Related: Most successful founders do retreat – why should you also

Communication is not just volume

It is very important to remember. More communication is not equal to better communication. In fact, the quality of communication is falling rapidly. We are hiding behind emails and texts. Avoiding real conversation. Cutting the nuance. And then thinking why teams are not wrong, messages are misinterpreted, stress increases, and mutual cooperation feels like a task.

Technology -based communication has its place. But if a conversation is important, complex or emotional, do not text it. Don’t email it. Talk to him Pick up the phone. Walk to someone’s desk. Call a quick video. Real time, real tone, real presence.

And leaders? Do not hide the system messages or company wide memo. Talk to your people Listen to your people Culture does not remain in the weapons of your technology, it is in your contacts and interactions.

Remote work is not guilty. Disconnection.

Clearly, remote work is not killing productivity. In fact, for many companies, production is gone. People are doing focus, efficient and more work without disturbing the traditional office. But there is a flip side side. While productivity has increased, mutual cooperation and innovation have succeeded. The reason for this is that what remote work gives in performance often relieves human relationship.

You can’t create a strong culture through a webcam. When every conversation has to be scheduled, you cannot give birth to big ideas. And cooperation is not just during zoom calls, it is between them. Coffee machine in the hallway. In this five -minute conversation before the meeting begins. Those are the moments where trust is made and ideas form.

The answer is not necessary to return to the office. It’s more deliberate about contact. Non -scheduled check -in. Culture makers that are not connected to the deadline. Occasionally, personal meetings that meet a real purpose. And those leaders who make themselves visible and available, even if it is practically. Because what runs a great company is not just system and tools. This is confidence. It’s energy. These are the people who feel, hear and appreciate. You do not find this by coincidence. You get it by design.

So what can you do?

Here is a quick hit list:

If you are in a team:

  • Protect your deep work time as it is gold, because it is.
  • Instead of reacting to each ping, schedule a response windows.
  • When you feel engaged, take a real break, not digital.
  • You know that when the conversation needs to be straight, not type.

If you are guiding:

  • Model of behavior. Don’t say “focus matters” when flooding your team with noise.
  • Be clear on which tools are and for whom they are not.
  • Use tech to enhance the relationship, do not replace them.
  • Keep communication personally, especially at important moments.

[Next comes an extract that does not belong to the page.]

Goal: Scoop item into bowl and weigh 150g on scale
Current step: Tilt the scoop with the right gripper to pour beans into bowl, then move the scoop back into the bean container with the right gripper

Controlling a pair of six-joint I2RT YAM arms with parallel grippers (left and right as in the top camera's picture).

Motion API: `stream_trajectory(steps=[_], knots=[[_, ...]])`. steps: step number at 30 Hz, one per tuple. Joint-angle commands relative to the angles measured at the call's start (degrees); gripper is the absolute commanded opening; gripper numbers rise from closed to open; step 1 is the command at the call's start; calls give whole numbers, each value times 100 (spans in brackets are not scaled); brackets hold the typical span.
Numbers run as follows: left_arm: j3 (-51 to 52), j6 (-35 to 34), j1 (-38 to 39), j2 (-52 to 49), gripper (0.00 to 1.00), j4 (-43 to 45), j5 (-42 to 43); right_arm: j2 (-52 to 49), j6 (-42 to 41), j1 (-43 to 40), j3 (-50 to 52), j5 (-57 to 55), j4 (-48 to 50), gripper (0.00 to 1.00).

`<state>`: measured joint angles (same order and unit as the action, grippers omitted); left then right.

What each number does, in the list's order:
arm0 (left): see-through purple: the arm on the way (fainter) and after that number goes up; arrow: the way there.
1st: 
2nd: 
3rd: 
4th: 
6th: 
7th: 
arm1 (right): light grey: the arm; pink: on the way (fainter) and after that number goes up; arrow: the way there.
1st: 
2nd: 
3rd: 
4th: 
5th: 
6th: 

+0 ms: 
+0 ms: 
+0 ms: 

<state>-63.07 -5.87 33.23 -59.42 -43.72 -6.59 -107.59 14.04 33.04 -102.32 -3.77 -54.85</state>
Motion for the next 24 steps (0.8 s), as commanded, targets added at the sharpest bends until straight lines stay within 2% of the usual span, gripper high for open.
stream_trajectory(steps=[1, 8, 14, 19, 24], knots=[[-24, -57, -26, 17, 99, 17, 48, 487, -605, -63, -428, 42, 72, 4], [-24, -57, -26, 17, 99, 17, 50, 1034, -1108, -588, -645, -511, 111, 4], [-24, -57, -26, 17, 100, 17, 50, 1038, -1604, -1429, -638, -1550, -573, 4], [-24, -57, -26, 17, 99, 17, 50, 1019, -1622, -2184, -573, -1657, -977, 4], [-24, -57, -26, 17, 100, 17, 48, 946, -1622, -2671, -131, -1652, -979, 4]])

We can automatically make tasks. We can digate the process. But we cannot digitalize relationships, and we cannot digital confidence. And we should not try.

Technology should increase your culture, not to cope with it. It should accelerate your results, not reduce your attention. And it should help your people, not from the shore. Most software is not the smart companies in the world. They are the ones who know how to use it and when to use it.

If you want to create a brand that runs, a team that performs, and people of a culture fight to be part of, do not just invest in better technology. Invest in better habits. Because at the end of the day, this is not your technology that separates you, they are your people.